Urfa, Çakeri mahallesi. 1947 yılı Ocak
ayının ilk günü.
Kehribar tespihini avucunun içerisinde
döndüren Hayyum eşine seslendi:
-Semha, Semha, acıktım, yemek yapın…
Semha kızı Nazlı’yı çağırdı. Nazlı
annesinin sesini duyunca terliklerini kaptığı gibi avluya çıktı:
-Ne oldu aney?..
-Git abingilden kuru patlıcan getir.
Nazlı’nın ağabeyi İshak (Şorkaya) az
ilerde eşi kayınvalidesi ve çocukları ile birlikte ayrı bir evde yaşıyordu.

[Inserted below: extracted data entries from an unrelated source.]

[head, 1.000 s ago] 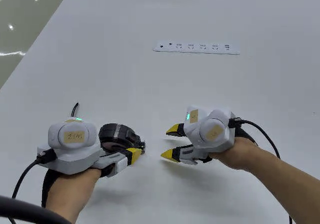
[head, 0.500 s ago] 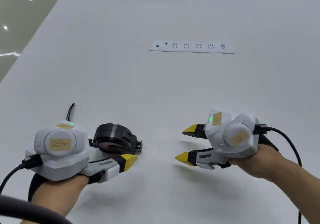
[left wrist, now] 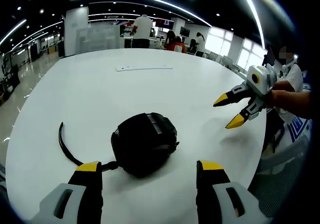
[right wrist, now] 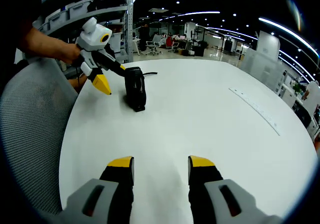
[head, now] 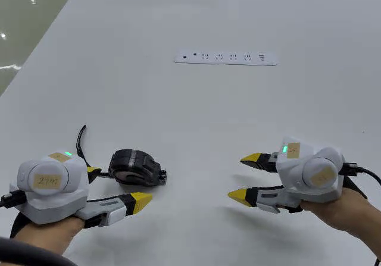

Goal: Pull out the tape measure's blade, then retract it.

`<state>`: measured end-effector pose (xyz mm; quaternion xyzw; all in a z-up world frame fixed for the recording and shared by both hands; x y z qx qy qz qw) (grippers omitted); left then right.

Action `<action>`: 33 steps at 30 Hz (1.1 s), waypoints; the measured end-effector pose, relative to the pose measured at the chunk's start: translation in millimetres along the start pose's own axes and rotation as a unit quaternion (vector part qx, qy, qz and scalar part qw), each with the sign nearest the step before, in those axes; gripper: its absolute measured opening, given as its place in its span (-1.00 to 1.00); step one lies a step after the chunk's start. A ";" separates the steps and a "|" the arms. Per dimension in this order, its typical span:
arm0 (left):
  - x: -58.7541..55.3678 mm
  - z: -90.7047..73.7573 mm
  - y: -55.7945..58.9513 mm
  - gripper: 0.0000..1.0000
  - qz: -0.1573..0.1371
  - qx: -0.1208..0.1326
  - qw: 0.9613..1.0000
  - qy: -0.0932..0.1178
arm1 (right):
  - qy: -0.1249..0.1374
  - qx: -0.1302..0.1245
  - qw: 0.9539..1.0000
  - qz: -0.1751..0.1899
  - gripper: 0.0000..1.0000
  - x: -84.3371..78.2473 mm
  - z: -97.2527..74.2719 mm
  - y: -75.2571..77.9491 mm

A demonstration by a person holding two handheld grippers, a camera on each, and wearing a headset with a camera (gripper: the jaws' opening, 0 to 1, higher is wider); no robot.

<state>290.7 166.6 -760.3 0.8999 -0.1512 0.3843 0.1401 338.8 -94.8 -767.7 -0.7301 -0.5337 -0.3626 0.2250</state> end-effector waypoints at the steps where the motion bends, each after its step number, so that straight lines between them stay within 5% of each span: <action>1: 0.3 -1.2 -0.2 0.48 0.002 -0.003 1.000 0.002 | 0.000 -0.002 1.000 0.002 -0.14 -1.7 -2.3 0.1; 18: 3.0 -20.5 -6.1 0.54 0.052 -0.055 0.996 0.043 | 0.019 -0.025 0.998 0.049 -0.01 -21.8 -37.1 -7.0; 33: -10.4 -37.4 -6.5 0.83 0.084 -0.088 0.991 0.053 | 0.044 -0.024 0.997 0.066 0.44 -29.7 -54.2 -19.8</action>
Point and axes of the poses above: the centre of the closed fingertips' face, and the gripper's own axes: z roughly forward along the fingers, y roughly to its right, x roughly out of its top, the point moved 5 cm from there along -z, roughly backward along the fingers
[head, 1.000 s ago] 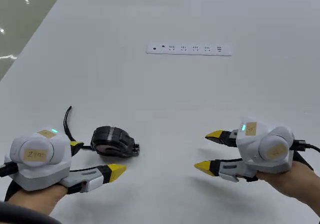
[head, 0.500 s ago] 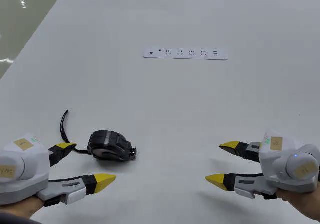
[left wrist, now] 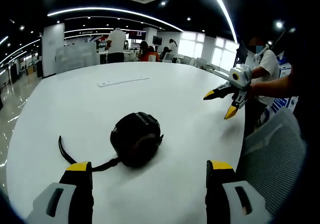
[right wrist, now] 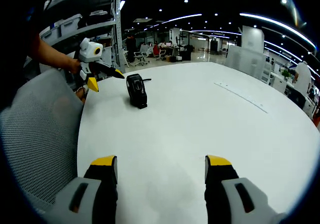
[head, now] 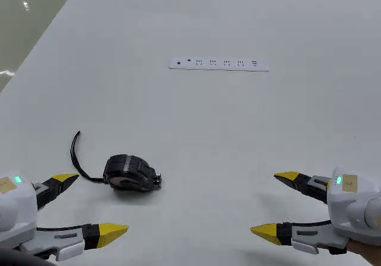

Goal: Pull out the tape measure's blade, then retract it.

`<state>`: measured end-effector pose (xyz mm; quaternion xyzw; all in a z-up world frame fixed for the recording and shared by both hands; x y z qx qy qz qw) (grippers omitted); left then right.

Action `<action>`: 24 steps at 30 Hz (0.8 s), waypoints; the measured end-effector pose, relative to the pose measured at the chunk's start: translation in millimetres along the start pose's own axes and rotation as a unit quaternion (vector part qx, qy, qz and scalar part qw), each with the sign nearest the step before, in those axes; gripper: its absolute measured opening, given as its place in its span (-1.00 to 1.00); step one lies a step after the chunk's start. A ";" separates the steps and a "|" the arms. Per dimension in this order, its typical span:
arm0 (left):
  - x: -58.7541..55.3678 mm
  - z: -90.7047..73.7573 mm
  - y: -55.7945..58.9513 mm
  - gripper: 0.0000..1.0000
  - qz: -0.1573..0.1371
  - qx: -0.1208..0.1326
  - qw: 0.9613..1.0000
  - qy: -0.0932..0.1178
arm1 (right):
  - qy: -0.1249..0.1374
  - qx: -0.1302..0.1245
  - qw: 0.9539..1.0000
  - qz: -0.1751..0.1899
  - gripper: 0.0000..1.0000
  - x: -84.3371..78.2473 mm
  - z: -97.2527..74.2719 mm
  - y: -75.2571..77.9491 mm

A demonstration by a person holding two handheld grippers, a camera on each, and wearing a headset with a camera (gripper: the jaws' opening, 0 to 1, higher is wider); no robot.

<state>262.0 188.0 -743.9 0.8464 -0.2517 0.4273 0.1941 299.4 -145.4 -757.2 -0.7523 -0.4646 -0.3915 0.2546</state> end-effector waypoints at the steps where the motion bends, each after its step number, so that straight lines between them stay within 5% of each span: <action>1: -0.6 -0.5 0.9 0.85 0.009 -0.002 1.000 0.000 | 0.003 0.001 1.000 0.001 0.47 -0.1 -0.3 -1.1; 24: 9.4 7.4 7.0 1.00 0.014 -0.008 1.000 0.013 | 0.021 -0.022 0.999 0.020 0.88 1.9 -1.7 0.3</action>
Point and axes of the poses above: the centre of the closed fingertips' face, and the gripper's own axes: z roughly forward along the fingers, y roughly to its right, x roughly out of its top, the point moved 5 cm from there along -z, roughly backward along the fingers
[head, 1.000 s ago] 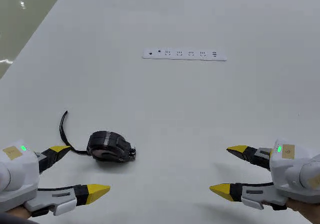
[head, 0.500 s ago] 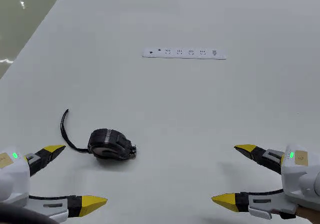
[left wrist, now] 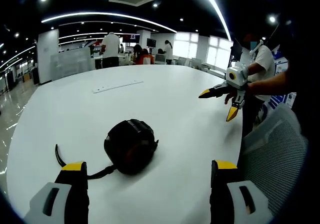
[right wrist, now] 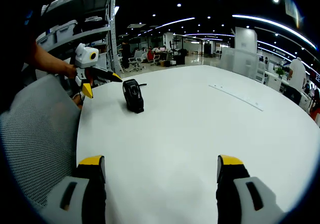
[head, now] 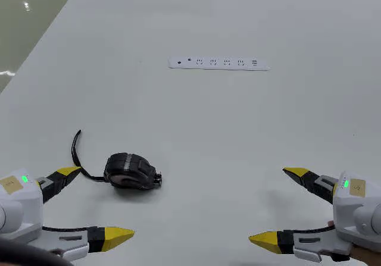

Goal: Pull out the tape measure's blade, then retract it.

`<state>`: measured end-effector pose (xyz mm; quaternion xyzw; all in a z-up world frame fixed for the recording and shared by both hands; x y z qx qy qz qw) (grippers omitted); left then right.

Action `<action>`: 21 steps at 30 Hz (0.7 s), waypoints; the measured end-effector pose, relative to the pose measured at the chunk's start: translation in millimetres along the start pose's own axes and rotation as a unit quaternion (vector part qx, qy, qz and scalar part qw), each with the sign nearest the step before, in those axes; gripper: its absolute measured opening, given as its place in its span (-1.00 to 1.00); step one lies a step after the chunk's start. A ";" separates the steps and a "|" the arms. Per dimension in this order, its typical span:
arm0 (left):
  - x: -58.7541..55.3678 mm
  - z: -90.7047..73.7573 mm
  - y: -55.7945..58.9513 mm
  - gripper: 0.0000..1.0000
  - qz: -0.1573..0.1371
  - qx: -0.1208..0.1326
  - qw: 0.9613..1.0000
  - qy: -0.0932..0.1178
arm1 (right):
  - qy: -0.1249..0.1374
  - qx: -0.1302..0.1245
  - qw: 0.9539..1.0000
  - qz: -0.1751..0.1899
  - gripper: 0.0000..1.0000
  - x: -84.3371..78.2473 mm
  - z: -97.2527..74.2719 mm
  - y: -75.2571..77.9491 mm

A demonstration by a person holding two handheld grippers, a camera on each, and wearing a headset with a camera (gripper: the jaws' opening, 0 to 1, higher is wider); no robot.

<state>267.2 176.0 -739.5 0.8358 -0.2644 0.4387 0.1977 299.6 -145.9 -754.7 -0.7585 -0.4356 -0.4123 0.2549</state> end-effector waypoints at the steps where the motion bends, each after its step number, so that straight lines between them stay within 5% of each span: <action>1: 0.0 0.4 0.0 1.00 0.000 0.000 1.000 -0.001 | 0.001 0.000 1.000 0.001 0.88 0.0 0.2 -0.1; 21: 0.8 5.2 0.4 1.00 0.008 0.000 1.000 0.001 | 0.005 0.000 1.000 0.015 0.89 0.3 -0.3 -3.0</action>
Point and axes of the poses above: the centre of the closed fingertips' face, and the gripper's own axes: z roughly forward along the fingers, y roughly to its right, x roughly out of its top, the point moved 5 cm from there along -z, roughly backward along the fingers
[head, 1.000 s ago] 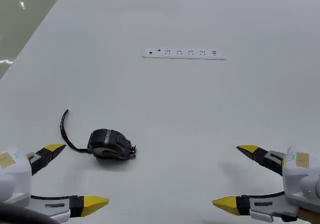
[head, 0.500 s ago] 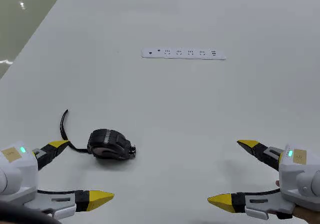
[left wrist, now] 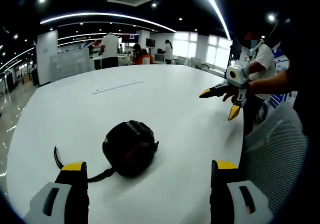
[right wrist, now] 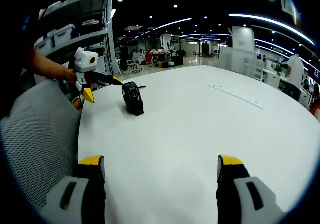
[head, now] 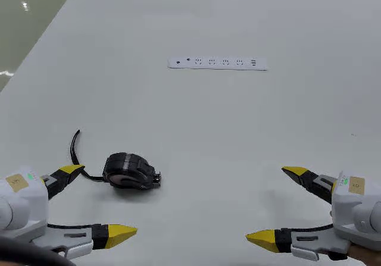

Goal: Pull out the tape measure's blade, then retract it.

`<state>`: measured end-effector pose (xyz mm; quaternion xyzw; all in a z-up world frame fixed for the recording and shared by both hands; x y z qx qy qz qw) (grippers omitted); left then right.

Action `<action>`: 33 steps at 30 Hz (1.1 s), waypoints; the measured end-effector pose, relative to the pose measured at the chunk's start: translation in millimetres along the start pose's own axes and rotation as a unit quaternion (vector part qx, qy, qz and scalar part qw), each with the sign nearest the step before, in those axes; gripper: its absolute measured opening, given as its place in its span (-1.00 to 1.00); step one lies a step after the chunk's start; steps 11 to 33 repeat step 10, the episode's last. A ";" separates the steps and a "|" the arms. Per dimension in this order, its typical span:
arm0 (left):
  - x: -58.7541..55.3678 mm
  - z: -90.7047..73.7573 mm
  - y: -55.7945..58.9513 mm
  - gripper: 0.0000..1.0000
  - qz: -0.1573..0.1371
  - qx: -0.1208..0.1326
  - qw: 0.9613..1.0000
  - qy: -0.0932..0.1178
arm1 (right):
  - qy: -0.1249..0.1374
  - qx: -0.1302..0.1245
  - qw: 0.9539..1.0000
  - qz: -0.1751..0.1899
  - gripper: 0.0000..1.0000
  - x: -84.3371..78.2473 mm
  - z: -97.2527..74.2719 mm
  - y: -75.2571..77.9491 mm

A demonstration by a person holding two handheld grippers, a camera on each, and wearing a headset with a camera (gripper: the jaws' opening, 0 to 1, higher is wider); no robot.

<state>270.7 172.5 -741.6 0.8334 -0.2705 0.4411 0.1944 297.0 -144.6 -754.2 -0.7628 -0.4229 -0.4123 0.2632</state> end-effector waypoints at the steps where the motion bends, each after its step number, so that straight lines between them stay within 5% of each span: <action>1: 0.2 -0.1 -0.2 1.00 0.000 0.000 1.000 0.000 | -0.001 0.000 1.000 -0.001 0.89 -0.4 -0.1 0.0; 33: 1.5 -1.0 -1.4 1.00 0.003 0.003 1.000 0.003 | -0.004 0.001 1.000 -0.001 0.88 -2.0 -2.1 -1.0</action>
Point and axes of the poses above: the centre of the closed fingertips' face, and the gripper's own axes: z roughly forward along the fingers, y roughly to its right, x roughly out of its top, the point moved 5 cm from there along -z, roughly backward along the fingers
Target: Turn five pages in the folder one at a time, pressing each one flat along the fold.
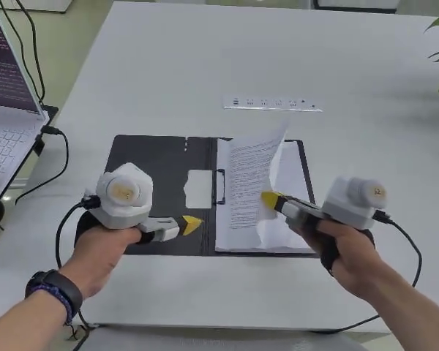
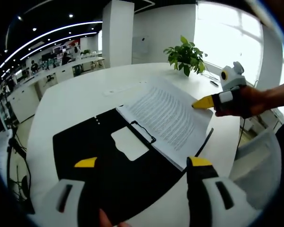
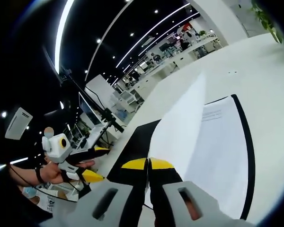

Nazlı eve vardığında tahta kapının açık olduğunu gördü. Bir anlam veremedi.
İçeri girdi, seslendi:
-Mazel , Mazel!
Yanıt gelmedi. Eve ürkütücü bir sessizlik
hâkimdi.
-Mazel, kız Mazel!
Nazlı kapının girişinde ağabeyinin
kayınvalidesi Semha’nın yattığı soldaki odanın önüne geldi. Kapı yarı açıktı.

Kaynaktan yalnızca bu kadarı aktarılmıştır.